Acalanes Students Take on the Social Struggles of Distance Learning

By Julia Poole, Online Feature Editor

// As the Acalanes High School community returns to roaming the “Zoom” halls, students must form connections with peers and new teachers through distance learning for the first time.       

   For decades, freshmen and returning students used the first week of school to develop relationships with new teachers and peers. This year, however, the beginning of school means staying home and staring blankly into Zoom calls. 

   With the new year beginning completely virtually, the Acalanes Union High School District replaced many previous platforms, including SchoolLoop and Google Classroom, with Canvas. 

   Canvas combines all assignments, tests, and projects in one place, making it convenient and accessible to contact teachers, view grades, and submit work. 

   While Zoom is a sufficient substitute for classroom-based learning, there are many challenges with the system. Many students feel that establishing relationships with their teachers and peers is more difficult on Zoom. 

   “It’s definitely far more difficult to meet people and establish relationships over Zoom… First, everyone’s on mute and doesn’t say anything, so it’s hard to break that dead silence to start a conversation. Also, if you do talk to someone, everyone hears it, so really generic small talk is all that feels comfortable with the entire class listening,” senior Megan Baginski said. 

   Some students believe the structure of Zoom does not allow for freedom of discussion. 

   “You can’t talk openly to your teacher and classmates like you would at school. Once we are done learning, we log off of Zoom, unlike after a class at school when you could talk to your peers and teachers,” senior Jasmine Toni said. 

   Some students, however, find that Zoom breakout sessions, which are temporary sub rooms that teachers can create for small groups of students, allow for more intimate conversations. 

   “I like breakout rooms because it makes things smaller and conversations more personal,” senior Katie Bettencourt said.

   Many students, especially freshmen, find beginning the school year virtually makes it more challenging to meet new people and create lasting friendships. 

   “It is hard to get to know someone when you are looking at an image of them instead of talking to them face to face, and you also get a more limited time to talk to people since it’s only during your class time,” freshman Jenna Steele said. 

   Another obstacle in building relationships on Zoom is having limited social cues. 
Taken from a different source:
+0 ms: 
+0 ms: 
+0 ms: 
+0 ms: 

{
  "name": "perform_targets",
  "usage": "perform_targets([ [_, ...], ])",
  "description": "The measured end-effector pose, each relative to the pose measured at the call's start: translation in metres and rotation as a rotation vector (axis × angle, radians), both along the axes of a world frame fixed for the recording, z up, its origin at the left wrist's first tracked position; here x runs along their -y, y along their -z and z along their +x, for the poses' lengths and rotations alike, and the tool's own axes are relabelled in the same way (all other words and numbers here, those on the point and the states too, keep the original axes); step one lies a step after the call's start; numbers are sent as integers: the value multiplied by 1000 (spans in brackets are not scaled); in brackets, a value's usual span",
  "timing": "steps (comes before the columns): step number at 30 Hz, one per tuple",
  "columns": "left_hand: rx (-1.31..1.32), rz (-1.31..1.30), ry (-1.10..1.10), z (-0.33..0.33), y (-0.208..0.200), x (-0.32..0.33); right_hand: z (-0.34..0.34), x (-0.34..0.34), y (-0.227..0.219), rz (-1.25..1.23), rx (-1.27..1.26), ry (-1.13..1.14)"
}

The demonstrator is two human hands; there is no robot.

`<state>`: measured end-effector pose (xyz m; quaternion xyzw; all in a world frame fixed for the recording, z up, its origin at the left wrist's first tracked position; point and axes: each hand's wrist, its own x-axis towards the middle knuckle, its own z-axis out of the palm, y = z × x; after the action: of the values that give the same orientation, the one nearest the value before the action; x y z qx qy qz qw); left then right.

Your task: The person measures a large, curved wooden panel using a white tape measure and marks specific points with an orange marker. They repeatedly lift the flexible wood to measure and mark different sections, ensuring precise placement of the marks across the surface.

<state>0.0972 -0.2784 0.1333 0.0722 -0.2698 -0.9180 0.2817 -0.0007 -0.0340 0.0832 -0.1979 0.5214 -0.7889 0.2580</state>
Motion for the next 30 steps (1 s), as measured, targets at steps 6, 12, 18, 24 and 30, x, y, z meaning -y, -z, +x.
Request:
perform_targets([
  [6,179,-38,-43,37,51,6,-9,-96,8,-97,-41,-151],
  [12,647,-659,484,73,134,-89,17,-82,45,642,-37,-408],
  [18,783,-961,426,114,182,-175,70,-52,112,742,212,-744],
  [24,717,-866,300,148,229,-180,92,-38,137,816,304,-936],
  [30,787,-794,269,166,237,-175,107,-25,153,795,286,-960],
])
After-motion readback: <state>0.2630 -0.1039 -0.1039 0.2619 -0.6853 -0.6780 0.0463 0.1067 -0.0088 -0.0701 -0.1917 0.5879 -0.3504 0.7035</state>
   “For me, it’s more stressful meeting virtually because I have to solely rely on talking and looking at each other to interact rather than having body language and activities to do together,” Bettencourt said. 

   Even some teachers struggle to make conversation and stay fully engaged through Zoom. 

   “I also lose interest easier because our meetings are via Zoom and not in-person. I think two things need to happen. First, the teacher has more of a responsibility to make their class more interesting or engaging. Second, Zoom meetings should not be too long,” Psychology teacher Nader Jazayeri said. 

    Another way connecting during distance learning can be challenging is the limited number of extracurriculars, including clubs, sports, dances, school spirit days, and rallies. Some students feel that without extracurricular activities, it will be harder to maintain relationships. 

   “Normally, school and extracurriculars kind of forces us to hang out, but without that built-in time, it’s easy to just slip away from each other,” Baginski said.

    Regardless of the difficulties that come with distance learning, many in the Acalanes community agree that staying in touch with current friends and reaching out to new ones is critical now more than ever.

   “Friends are especially important because they remind us that we aren’t really alone. FaceTiming and texting my friends pushes me to stay connected and keeps me from wasting a lot of time doing nothing,” junior Ella Thompson said. 

   Although it is difficult, many members of the Acalanes community are trying to shed light on a dark situation. Students and teachers alike are adapting to distance learning and facing the hurdles together. 

   “With distance learning, it might be harder at first since students might be more reserved on Zoom, and we’re limited on the community building activities we can do. However, I think over time, we’ll be able to establish meaningful relationships as long as we all put forth the effort,” English teacher Whitney Lenet said.